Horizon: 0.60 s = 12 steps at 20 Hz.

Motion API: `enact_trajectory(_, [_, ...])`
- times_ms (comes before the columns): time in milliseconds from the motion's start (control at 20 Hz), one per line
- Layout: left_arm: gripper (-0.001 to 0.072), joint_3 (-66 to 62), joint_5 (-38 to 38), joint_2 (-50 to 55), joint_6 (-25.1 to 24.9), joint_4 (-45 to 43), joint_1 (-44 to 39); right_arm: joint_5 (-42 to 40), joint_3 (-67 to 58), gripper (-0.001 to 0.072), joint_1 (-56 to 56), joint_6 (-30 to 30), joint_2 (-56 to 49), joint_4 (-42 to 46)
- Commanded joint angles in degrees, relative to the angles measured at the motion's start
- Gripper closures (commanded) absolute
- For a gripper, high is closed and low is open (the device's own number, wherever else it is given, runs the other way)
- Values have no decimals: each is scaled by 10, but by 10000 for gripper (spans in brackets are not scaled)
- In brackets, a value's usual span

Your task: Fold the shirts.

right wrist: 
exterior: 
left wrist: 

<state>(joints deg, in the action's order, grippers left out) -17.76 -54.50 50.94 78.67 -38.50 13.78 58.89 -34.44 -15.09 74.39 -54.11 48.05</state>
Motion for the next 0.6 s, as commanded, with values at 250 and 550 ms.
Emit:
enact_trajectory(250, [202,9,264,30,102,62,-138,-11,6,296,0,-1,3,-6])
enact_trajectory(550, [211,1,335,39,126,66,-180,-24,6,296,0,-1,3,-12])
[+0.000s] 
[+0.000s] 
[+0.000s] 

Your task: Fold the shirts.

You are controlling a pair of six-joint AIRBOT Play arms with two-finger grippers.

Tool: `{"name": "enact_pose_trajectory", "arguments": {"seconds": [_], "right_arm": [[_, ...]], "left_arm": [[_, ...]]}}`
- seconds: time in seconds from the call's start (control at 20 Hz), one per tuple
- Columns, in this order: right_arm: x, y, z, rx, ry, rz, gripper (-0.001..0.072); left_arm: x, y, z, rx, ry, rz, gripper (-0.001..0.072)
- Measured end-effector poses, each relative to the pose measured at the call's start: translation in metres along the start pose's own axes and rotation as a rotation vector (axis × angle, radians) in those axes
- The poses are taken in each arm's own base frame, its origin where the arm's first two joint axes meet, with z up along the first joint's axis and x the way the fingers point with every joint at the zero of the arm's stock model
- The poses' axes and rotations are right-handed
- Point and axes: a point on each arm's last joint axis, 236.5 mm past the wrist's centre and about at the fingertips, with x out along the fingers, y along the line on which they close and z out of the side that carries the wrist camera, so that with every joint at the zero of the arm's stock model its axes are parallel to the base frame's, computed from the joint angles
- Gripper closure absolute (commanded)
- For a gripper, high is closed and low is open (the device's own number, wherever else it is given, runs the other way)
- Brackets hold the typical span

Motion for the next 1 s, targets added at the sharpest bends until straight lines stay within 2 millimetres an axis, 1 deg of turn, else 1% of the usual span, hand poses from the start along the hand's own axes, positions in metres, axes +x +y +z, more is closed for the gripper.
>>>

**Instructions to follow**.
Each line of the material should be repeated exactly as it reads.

**Exercise response**.
Horizon: 0.60 s = 12 steps at 20 Hz.

Motion API: `enact_trajectory(_, [_, ...])`
- times_ms (comes before the columns): time in milliseconds from the motion's start (control at 20 Hz), one per line
- Layout: left_arm: gripper (-0.001 to 0.072), joint_3 (-66 to 62), joint_5 (-38 to 38), joint_2 (-50 to 55), joint_6 (-25.1 to 24.9), joint_4 (-45 to 43), joint_1 (-44 to 39); right_arm: joint_5 (-42 to 40), joint_3 (-67 to 58), gripper (-0.001 to 0.072), joint_1 (-56 to 56), joint_6 (-30 to 30), joint_2 (-56 to 49), joint_4 (-42 to 46)
- Commanded joint angles in degrees, relative to the angles measured at the motion's start
- Gripper closures (commanded) absolute
- For a gripper, high is closed and low is open (the device's own number, wherever else it is given, runs the other way)
- Values have no decimals: each is scaled by 10, but by 10000 for gripper (spans in brackets are not scaled)
- In brackets, a value's usual span

Your task: Fold the shirts.

right wrist: 
exterior: 
left wrist: 

<state>(joints deg, in the action's order, grippers left out) -17.76 -54.50 50.94 78.67 -38.50 13.78 58.89 -34.44 -15.09 74.39 -54.11 48.05</state>
Motion for the next 0.6 s, as commanded, with values at 250 and 550 ms.
Emit:
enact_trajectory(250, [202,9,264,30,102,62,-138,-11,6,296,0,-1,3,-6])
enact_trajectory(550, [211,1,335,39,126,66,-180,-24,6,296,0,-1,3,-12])
[+0.000s] 
[+0.000s] 
[+0.000s] 

Your task: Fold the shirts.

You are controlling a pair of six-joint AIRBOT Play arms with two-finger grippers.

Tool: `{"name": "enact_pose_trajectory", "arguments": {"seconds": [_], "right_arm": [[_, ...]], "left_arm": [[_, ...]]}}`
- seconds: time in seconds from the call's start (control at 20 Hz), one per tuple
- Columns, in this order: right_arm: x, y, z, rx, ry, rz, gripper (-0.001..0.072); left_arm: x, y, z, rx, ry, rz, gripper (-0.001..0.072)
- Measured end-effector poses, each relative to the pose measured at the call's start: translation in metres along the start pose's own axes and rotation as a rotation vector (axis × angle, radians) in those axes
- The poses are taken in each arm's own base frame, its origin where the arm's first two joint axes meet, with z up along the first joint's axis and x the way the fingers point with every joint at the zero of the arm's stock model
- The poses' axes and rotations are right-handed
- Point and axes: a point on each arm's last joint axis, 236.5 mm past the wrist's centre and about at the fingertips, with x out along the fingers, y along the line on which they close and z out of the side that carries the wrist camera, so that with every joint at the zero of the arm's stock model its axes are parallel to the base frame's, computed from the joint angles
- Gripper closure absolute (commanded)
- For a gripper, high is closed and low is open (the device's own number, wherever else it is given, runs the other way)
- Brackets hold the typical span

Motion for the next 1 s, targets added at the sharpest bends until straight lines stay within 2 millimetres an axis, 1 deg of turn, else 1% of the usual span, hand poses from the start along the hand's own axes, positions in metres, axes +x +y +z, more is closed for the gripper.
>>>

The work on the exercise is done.